Art is Poison

This weekend I had an exceptionally difficult time with myself and my art, with several weeks of slow-mounting, self inflicted pressure coming to a head.

One morning, I got hit by a sense of clarity regarding a recurring issue I've been dealing with for a very long time now. Something that I've talked about in the past, but which I realize has grown more chronic and pervasive across various aspects of my life, especially as of late.

It led to an idea of how I might be able to express this issue in a compelling way through my art. I started workshopping it in my head while I was still in bed, but as I progressed the more I realized this wouldn't be easy at all for me to pull off. The pervasive dread of committing to such a large project started to loom, all the while the unbearable need to get this intensely personal art out of my system continued to mount.

Within an hour I was being held in my friend Plushie's arms, crying out of sheer frustration that I felt with myself.

After some well-needed TLC, I was left alone to tend to myself, and I tried to face my fears and start working on the project. Planning and storyboarding only further magnified my apprehension of working on something considerably beyond my comfort zone, and it genuinely felt like I couldn't get the art out of my system quickly enough to sate my need for it.

At that moment, I remembered something I'd watched months ago that had clearly left its mark on me, and in a frenzy I set aside that pressing task to start on another.
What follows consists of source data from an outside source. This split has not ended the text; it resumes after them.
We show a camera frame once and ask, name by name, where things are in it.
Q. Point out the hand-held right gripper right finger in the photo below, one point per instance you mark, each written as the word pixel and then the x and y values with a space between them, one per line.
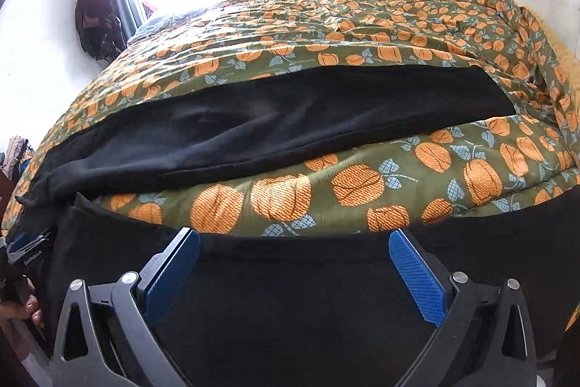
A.
pixel 417 278

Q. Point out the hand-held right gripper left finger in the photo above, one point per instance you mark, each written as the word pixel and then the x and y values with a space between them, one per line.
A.
pixel 172 273

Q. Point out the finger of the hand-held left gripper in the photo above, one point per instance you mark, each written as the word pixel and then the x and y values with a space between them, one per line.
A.
pixel 21 242

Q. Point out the black pants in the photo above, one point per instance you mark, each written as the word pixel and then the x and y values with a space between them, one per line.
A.
pixel 290 128

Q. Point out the person's left hand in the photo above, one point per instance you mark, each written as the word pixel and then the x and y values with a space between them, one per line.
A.
pixel 31 310

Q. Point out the stack of colourful clothes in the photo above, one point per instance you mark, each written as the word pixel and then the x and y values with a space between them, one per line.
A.
pixel 16 153

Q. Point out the green orange floral blanket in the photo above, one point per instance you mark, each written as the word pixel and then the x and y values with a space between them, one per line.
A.
pixel 362 183

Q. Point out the dark hanging clothes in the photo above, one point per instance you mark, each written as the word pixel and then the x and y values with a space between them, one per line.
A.
pixel 95 15

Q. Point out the light blue pillow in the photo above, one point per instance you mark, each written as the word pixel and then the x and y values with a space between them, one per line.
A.
pixel 158 24

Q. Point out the yellow bed sheet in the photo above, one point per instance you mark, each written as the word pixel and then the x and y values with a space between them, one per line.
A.
pixel 562 51

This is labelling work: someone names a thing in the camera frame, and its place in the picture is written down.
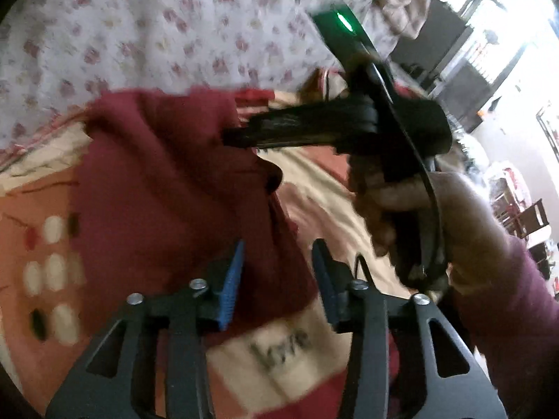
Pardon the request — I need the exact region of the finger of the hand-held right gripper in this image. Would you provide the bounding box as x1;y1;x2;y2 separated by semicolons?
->
249;98;377;128
222;126;377;150

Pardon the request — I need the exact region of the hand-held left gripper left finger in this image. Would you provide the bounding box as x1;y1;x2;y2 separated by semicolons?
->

This one.

As gruesome as it may seem, I think it's a perfect illustration of how it's felt lately to be so completely immersed in so much potential for creation for so long. Writing down all my ideas, browsing social media where I've curated my feed to be absolutely packed with other artists' amazing work, thinking constantly about what I could make, and should be making... I'm entertaining and surrounding myself in so many viable, attractive, and wonderful ideas that it's overwhelmed my system; leaving me unable to harness any of them - let alone all of them - or let them out of my system in any positive or constructive way.
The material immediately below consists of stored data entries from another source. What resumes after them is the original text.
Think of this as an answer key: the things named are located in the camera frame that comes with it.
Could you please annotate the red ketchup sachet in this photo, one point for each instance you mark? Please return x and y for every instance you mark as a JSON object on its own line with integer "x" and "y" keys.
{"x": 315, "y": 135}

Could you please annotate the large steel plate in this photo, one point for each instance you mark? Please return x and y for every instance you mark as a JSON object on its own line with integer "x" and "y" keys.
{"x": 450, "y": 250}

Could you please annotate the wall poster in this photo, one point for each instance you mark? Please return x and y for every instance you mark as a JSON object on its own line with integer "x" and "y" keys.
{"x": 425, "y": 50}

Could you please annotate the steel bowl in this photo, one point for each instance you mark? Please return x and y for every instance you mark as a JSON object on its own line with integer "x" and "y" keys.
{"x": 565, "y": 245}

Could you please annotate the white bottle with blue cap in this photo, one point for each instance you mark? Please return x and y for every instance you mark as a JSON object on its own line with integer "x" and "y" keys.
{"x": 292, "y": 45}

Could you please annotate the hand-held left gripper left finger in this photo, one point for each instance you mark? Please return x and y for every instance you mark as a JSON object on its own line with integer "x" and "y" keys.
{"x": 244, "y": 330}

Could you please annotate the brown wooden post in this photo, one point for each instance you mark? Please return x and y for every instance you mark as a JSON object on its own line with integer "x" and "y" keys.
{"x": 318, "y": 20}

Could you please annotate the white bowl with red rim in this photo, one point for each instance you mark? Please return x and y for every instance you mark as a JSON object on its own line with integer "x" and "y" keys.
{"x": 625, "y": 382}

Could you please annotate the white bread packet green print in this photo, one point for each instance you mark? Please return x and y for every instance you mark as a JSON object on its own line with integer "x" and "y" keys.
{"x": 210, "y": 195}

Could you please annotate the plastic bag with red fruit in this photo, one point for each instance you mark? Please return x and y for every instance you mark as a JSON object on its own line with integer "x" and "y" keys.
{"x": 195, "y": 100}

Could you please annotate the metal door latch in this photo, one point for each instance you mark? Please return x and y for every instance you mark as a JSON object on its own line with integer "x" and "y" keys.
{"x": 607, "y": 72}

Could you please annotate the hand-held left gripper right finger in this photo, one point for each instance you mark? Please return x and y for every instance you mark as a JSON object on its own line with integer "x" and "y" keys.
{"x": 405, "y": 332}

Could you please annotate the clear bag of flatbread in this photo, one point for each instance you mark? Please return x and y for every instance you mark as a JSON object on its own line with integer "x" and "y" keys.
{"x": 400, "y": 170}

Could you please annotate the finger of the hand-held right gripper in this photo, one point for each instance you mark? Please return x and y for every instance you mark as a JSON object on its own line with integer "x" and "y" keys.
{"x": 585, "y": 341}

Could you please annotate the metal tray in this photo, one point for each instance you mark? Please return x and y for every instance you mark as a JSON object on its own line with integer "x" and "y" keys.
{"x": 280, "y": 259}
It makes me feel stuck; full of untapped artwork that will never be made, languishing until I grow increasingly impatient, frustrated, and unwell.
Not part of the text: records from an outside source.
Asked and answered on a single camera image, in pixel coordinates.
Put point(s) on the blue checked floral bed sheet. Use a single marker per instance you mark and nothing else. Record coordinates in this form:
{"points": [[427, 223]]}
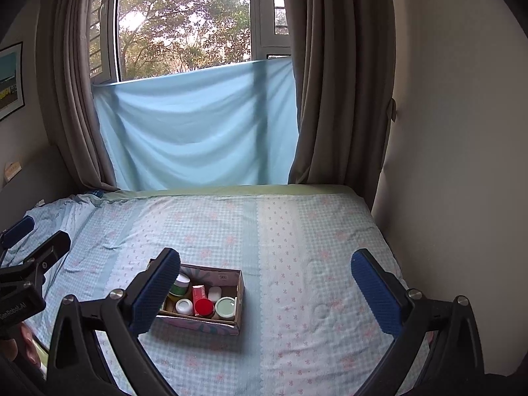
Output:
{"points": [[288, 276]]}

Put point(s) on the framed wall poster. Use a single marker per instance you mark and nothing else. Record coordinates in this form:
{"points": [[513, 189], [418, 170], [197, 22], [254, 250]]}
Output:
{"points": [[10, 82]]}

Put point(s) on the brown curtain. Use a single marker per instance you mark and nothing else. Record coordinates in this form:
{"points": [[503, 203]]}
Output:
{"points": [[338, 90], [70, 90]]}

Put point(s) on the jar with dark red lid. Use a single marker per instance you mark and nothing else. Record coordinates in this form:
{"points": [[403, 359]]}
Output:
{"points": [[204, 306]]}

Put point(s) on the small red carton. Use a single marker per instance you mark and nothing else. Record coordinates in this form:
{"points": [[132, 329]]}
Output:
{"points": [[200, 293]]}

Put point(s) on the small white jar dark label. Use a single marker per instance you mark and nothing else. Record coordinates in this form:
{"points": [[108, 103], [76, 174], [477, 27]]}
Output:
{"points": [[179, 284]]}

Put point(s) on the white pill bottle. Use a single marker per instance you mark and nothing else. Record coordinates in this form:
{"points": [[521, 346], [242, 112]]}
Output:
{"points": [[184, 306]]}

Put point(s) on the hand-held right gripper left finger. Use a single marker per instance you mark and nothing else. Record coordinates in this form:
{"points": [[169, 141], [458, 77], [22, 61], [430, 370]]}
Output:
{"points": [[154, 293]]}

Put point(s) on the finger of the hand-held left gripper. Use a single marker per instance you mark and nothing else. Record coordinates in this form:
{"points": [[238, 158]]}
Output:
{"points": [[45, 253], [18, 229]]}

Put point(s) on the small blue patterned cloth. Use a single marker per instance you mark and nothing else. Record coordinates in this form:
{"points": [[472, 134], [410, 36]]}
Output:
{"points": [[97, 193]]}

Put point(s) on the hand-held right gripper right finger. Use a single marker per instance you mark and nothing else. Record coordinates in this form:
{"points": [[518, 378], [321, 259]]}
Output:
{"points": [[377, 293]]}

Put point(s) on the small beige box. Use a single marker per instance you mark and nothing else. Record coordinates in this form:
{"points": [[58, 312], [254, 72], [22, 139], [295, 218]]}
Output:
{"points": [[12, 170]]}

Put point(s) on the green jar with white lid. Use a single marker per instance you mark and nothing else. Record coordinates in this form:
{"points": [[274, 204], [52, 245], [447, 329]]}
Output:
{"points": [[226, 307]]}

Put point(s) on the small white oval case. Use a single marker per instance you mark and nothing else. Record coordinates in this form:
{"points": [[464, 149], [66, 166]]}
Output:
{"points": [[214, 293]]}

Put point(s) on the patterned cardboard box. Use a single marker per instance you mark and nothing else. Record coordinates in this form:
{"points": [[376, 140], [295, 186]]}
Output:
{"points": [[198, 326]]}

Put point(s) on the brown curtain tieback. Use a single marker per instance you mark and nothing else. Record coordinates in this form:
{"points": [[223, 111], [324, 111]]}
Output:
{"points": [[392, 109]]}

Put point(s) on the white window frame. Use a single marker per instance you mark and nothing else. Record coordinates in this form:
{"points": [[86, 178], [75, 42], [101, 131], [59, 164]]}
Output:
{"points": [[264, 8]]}

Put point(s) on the green fitted sheet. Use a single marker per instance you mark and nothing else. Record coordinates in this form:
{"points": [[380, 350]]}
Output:
{"points": [[247, 189]]}

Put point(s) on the person's left hand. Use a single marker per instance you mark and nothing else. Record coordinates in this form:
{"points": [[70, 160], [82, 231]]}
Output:
{"points": [[27, 350]]}

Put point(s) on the light blue hanging cloth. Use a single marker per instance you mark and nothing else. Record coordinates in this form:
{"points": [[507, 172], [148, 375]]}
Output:
{"points": [[185, 132]]}
As uncomfortable as that moment of clarity was for me, getting this out of my system (pun intended) was intensely cathartic and healthy for me, to say the least. I hadn't intended to make it, but now, I'm glad that I did.

That having been said, this pattern of behaviour has been going on for quite a while now, much as any of my closer friends will attest to, and it's not something I can so easily shrug off and stop subjecting myself to. It's an awful confluence of a lot of bad mental habits, each playing a different part in exacerbating what would otherwise be a simple problem to fix:

Perfectionism making me unable to make things with ease,
High expectations I set for myself to perform consistently, if not constantly,
Being unreasonably ambitious without focusing on follow-through,
Impatience with achieving results above all else,
Fear of failure making me apprehensive of trying in the first place,
Comparing myself with others to an almost obsessive degree,

And perhaps even more besides, but you get the point.

I'm doing my best to keep my head above the surface while working on breaking those patterns, so it doesn't have to be this difficult throughout my day-to-day. Several years of therapy will attest to that much at least. It's easy to fall back into old habits and coping mechanisms though - especially when I've got a lot on my plate - and that's why I've struggled to stay afloat as of late.

As I prepare to post this up for all to see, I worry about coming across as complaining about a good thing. Being entirely fair to myself though, I feel this way because I know what I've got, and I'm scared of losing it due to my mistakes.

Thank you for taking the time to read this.

4 Comments

  1. Feefers

    I think I am incredibly blursed with a co-ordination disability that limits how well I can draw.

    Add to this green/red colour blindness and I know that everything I created is going to be at best; pretty terrible.

    But I can still create, I am still an artist by the sheer virtue of making art.

    I can comprehend how painful it must be to not be able to do that, to be stuck with that drive but unable to share it with others.

    This picture allows me to empathise however and see the effects it is having on you and how you feel.
    <3

    1. Chocolate Kitsune

      I totally get it Feef, and I appreciate your sympathy and empathy with this feeling.

      I will say that I’m proud of you for powering through all that and creating regardless; it takes a lot. I’ve saved and cherish every single thing you’ve made for me.

  2. JamieBunpup

    Your struggle is valid and this image is a very powerful expression of it. You are a wonderful pupbun with a warm heart and you’re full of so much creativity.
    And I believe you have the strength to work through this <3 We're all here to support you when you need it, You can overcome this, <3

    1. Chocolate Kitsune

      Thank you Jamie, that means a lot to hear ❤️

      I’m doing better now but I know I need to take care not to slip back into these bad habits since it’s still so fresh in my mind. It’s easy to trip up when you least expect it, but I’m doing my best.